> On Jun 16, 2015, at 5:05 PM, Liran Liss <[email protected]> wrote:
> 
>> From: Doug Ledford [mailto:[email protected]]
> 
>>> No. RoCE is as an open standard from the IBTA with the exact same RDMA
>> protocol semantics as InfiniBand and a clear set of compliancy rules without
>> which an implementation can't claim to be such. A RoCE device *is* an IB CA
>> with an Ethernet link.
>>> In contrast, OPA is a proprietary protocol. We don't know what primitives
>> are supported, and whether the semantics of supported primitives are the
>> same as in InfiniBand.
>> 
>> Intel has stated on this list that they intend for RDMA apps to run on
>> OPA transparently.  That pretty much implies the list of primitives and
>> everything else that they must support.  However, time will tell if they
>> succeeded or not.
>> 
> 
> I am sorry, but that's not good enough.
> When I see an IB device, I know exactly what to expect. I can't say anything 
> regarding an OPA device.
> 
> It might be that today the semantics are "close enough".
> But in the future, both feature sets and semantics may diverge considerably.
> What are you going to do then?
> 
> In addition, today, the host admin knows that 2 IB CA nodes will always 
> interoperate. If you share the node type with OPA, everything breaks down. 
> There is no way of knowing which devices work with which.

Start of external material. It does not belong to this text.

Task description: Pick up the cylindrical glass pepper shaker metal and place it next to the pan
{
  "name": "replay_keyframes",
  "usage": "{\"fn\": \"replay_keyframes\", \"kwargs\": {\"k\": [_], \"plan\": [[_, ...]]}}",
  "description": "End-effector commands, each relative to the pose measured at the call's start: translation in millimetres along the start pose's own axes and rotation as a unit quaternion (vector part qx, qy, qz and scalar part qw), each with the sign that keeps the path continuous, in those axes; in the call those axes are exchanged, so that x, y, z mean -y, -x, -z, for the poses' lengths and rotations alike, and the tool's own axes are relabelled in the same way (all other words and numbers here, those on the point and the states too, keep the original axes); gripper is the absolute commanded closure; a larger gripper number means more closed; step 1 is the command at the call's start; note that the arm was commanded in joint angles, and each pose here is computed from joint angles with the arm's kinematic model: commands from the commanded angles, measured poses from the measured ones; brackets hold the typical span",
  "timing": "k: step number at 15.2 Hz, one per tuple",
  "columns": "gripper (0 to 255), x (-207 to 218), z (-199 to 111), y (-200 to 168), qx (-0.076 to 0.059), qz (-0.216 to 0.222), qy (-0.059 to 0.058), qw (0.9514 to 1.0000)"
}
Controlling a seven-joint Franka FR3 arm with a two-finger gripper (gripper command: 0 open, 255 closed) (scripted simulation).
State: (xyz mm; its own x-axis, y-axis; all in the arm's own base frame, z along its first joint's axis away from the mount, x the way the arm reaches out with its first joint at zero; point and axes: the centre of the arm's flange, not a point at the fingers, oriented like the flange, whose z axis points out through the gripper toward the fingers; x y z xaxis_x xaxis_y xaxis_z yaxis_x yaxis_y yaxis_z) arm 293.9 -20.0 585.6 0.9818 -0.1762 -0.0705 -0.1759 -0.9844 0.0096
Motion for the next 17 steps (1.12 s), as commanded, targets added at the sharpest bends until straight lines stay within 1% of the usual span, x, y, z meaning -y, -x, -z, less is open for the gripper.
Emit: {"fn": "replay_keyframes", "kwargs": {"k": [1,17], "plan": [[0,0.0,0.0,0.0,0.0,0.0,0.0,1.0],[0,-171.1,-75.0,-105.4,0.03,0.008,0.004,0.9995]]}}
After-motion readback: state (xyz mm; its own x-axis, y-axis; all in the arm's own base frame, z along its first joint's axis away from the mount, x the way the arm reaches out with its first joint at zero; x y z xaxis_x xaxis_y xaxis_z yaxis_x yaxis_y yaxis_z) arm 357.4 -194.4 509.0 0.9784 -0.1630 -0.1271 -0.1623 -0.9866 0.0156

You’ve not done yourself any favors with this argument.  You’ve actually 
stretched yourself into the land of hyperbole and FUD in order to make this.  
Do you not see that “2 IB CA nodes will always interoperate” is not true as 
soon as you consider differing link layer types?  For example, an mlx4_en 
device will not interoperate with a qib device, yet they are both IB_CA node 
types.  Conflating allowing an OPA device to be node type IB_CA and link layer 
OPA to everything breaking down is pure and utter rubbish.  And with that, we 
are done with this discussion.  I’ve detailed what my litmus test will be, and 
I’m sticking with exactly that.

In the case of iWARP and usNIC, there are significant differences from an IB_CA 
that render a program responsible for possibly altering its intended transfer 
mechanism significantly (for instance usNIC is UD only, iWARP can’t do atomics 
or immediate data, so any transfer engine design that uses either of those is 
out of the question).  On the other hand, everything that uses IB_CA supports 
the various primitives and only vary in their addressing/management.  If OPA 
stays true to that (and it certainly does so far by supporting the same verbs 
as qib), then IB_CA/link_layer OPA is perfectly acceptable and in fact 
preferred due to the fact that it will produce the minimum amount of change in 
user space applications before they can support the OPA devices.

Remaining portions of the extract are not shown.